A regressive, soak-the-worker structure of local taxes means working people pay more of their income in sales and property taxes.
In 2000, the lowest-income 20 percent of families paid 14 percent of their income in sales and property taxes. The middle 20 percent paid 9 percent. The top 5 percent paid only 5 percent. (Who Pays?, Institute on Taxation and Economic Policy, 2003).
Syracuse workers pay higher property tax rates, but their children receive about one-third less funding per student than in the suburbs.
Despite the higher property tax rates, the portion of those taxes that can be devoted to school funding is lower than the surrounding suburbs because over half of Syracuse property is tax exempt. Yet the city must provide police, fire, street repair, snow removal, and other services for these tax-exempt properties, where the majority of the over 40,000 commuters to the city work.
City tax breaks and subsidies flow to the wealthy.
The city gave out $2 billion in various subsidies to businesses from 1995 to 1999, according to Forbes. Nothing seems to have changed since, with the 30-year extension of the Carousel Malls property tax exemption leading the list of subsidies for business and condo developments.
This trickle-down approach to economic development give the rich corporate welfare and hope the benefits of resulting economic activity trickle down to the working class has not worked.
Among the central cities in Americas 100 metropolitan areas in 2005, Syracuse had the third highest overall poverty rate (31.3 percent) and the highest black poverty rate (42.5 percent). (US Census Bureau)
The residency rule hits (some) city workers, but not absentee-owned businesses.
The city put some of its workers under surveillance this year to see if they were violating the residency rule.
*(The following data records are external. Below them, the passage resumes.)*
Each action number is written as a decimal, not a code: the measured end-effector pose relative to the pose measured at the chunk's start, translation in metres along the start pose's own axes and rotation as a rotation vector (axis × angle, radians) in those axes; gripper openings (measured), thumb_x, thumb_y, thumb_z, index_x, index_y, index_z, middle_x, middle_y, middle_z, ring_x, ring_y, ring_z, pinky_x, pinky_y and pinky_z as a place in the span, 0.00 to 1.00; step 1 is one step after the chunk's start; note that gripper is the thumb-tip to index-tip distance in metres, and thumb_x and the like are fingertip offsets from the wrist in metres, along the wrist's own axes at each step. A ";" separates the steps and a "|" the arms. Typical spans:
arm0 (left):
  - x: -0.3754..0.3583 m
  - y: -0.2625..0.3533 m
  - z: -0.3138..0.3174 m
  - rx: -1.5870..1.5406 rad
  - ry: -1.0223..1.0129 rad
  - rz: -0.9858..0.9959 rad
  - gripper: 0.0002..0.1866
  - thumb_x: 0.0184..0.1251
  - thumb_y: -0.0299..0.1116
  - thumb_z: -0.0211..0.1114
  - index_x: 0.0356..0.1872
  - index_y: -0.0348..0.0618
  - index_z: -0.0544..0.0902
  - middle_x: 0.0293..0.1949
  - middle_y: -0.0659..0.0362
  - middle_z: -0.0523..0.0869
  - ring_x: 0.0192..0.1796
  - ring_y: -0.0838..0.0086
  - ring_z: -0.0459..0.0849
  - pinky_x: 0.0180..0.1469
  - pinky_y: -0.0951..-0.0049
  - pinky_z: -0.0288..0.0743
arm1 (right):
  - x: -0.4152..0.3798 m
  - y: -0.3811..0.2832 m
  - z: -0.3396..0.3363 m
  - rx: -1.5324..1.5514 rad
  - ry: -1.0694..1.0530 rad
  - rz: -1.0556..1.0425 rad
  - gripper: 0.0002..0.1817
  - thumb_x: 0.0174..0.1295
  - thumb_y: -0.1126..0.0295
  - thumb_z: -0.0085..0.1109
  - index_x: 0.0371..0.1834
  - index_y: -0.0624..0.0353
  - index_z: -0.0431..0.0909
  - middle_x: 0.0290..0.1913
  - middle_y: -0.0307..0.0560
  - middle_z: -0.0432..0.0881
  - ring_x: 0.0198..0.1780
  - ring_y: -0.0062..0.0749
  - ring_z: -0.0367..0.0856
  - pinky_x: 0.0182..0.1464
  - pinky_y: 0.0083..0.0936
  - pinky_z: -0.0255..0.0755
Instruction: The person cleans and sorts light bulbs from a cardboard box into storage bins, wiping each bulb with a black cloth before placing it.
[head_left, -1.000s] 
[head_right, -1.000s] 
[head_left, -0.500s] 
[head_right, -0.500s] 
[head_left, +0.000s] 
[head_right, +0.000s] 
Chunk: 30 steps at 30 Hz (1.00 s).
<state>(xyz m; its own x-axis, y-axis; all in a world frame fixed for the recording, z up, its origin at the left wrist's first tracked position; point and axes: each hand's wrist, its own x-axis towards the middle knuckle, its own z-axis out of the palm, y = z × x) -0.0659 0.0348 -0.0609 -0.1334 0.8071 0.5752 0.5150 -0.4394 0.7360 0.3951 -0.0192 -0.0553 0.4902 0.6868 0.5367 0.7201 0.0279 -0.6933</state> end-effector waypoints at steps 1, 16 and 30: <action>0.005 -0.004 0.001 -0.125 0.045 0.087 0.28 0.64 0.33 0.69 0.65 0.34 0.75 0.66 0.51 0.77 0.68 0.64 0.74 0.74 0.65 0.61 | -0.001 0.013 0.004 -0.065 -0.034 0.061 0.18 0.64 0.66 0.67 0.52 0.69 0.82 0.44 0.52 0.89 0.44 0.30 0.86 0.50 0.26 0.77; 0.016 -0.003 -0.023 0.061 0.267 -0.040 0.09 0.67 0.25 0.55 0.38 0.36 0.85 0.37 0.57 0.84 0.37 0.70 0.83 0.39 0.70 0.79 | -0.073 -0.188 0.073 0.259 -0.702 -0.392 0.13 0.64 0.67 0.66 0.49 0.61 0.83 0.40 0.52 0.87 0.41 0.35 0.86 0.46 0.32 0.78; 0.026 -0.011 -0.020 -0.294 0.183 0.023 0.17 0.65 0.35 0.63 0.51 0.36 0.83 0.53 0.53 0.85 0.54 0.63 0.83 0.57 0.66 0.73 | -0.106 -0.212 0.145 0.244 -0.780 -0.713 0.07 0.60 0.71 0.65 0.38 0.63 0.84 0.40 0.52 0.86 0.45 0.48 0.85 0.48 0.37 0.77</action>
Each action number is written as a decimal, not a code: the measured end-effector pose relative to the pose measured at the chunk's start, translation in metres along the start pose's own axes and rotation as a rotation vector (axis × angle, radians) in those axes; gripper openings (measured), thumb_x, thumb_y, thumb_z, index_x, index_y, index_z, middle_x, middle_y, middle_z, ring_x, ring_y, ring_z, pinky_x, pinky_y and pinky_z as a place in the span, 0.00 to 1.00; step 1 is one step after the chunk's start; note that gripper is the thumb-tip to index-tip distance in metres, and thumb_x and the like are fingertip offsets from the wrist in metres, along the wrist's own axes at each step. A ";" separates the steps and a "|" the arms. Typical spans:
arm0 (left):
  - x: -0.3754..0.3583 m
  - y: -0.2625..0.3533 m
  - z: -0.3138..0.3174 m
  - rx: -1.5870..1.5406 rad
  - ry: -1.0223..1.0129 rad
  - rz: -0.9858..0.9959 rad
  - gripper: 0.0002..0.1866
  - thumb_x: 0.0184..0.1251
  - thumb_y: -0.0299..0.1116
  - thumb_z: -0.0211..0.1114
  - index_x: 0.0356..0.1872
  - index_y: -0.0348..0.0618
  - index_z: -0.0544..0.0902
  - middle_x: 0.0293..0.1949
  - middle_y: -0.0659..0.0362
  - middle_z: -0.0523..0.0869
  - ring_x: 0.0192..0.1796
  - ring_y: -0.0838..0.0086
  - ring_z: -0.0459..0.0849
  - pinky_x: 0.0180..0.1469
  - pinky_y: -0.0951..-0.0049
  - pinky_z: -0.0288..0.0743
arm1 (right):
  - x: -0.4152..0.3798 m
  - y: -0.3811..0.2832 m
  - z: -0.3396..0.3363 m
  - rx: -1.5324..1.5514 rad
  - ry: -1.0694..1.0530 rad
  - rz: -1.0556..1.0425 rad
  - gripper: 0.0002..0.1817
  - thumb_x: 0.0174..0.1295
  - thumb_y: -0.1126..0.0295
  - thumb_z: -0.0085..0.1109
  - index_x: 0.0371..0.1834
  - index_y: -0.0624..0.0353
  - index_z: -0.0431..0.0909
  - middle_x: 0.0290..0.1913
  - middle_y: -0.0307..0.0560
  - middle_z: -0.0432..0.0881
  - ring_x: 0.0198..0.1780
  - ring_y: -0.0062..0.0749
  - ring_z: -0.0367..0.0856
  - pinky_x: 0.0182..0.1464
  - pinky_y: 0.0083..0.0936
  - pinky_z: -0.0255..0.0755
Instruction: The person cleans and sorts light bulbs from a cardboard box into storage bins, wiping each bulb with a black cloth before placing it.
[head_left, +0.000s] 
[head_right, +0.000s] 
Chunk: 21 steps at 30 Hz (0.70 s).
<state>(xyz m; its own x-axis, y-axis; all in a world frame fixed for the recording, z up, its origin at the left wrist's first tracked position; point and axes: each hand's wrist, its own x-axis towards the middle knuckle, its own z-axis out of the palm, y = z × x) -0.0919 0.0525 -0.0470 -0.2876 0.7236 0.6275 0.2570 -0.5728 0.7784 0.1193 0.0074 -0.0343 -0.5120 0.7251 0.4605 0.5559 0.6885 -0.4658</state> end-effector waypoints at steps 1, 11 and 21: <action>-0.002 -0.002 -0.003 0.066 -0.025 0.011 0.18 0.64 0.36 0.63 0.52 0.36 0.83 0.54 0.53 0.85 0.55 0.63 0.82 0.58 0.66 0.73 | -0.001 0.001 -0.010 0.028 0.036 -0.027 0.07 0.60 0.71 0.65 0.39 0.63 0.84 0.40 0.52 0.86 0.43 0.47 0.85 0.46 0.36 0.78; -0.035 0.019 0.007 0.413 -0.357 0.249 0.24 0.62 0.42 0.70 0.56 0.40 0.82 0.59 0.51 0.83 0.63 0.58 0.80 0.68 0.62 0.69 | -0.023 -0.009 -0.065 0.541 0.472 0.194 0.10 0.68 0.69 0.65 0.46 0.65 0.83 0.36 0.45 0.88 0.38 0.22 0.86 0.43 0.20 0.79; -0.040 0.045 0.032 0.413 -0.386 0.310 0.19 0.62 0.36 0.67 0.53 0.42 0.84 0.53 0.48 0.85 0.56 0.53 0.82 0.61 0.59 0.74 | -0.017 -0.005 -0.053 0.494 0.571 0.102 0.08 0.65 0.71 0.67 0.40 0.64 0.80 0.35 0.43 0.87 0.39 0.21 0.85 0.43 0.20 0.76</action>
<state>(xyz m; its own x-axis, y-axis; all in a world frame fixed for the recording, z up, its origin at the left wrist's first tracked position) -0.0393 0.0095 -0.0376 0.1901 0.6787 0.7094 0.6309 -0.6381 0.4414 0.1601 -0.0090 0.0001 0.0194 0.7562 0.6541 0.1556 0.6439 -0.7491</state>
Then it suddenly suspended eight workers one day, summoned them to a hearing the next, and fired them the third.
Enforcement like this makes Syracuse about as inviting a place to live and work as, well, that new policy of booting cars for three overdue parking tickets.
Proponents of the residency rule say it promotes economic development by making city workers pay property taxes here. But the residency rule only applies to 15 percent of the city workforce.
Eight workers out of some 5600 city and school workers are going to rebuild the citys economy by living here?
Let me suggest two better ways of promoting economic development and funding our city and schools.
A Residency Rule for Business Incentives: Instead of corporate welfare for absentee owners, the citys public investments in economic development should target community-owned enterprises that are anchored to the community by their ownership structures and the public gets its share of management and income rights like other investors.
These community-owned enterprises would include worker- and consumer-owned cooperatives, municipal enterprises (e.g., public power), owner-operated small businesses, and community-owned corporations where voting shares are restricted to residents (like the Green Bay Packers whose resident-owners keep that big NFL franchise in little Green Bay).
Progressive Tax Reform: Let city workers live where they want, but also make them pay income taxes to the city no matter where they choose to live.
A progressively graduated city income tax, including over 40,000 commuters who work here, would be a fairer, larger, and more stable revenue base for the city and the school district than the regressive property and sales taxes, which could be cut as the income tax goes into effect.
Howie Hawkins
303 Warner Ave.
Syracuse NY 13205
425-1019
Howie Hawkins is the Green Party's candidate for Councilor At-Large.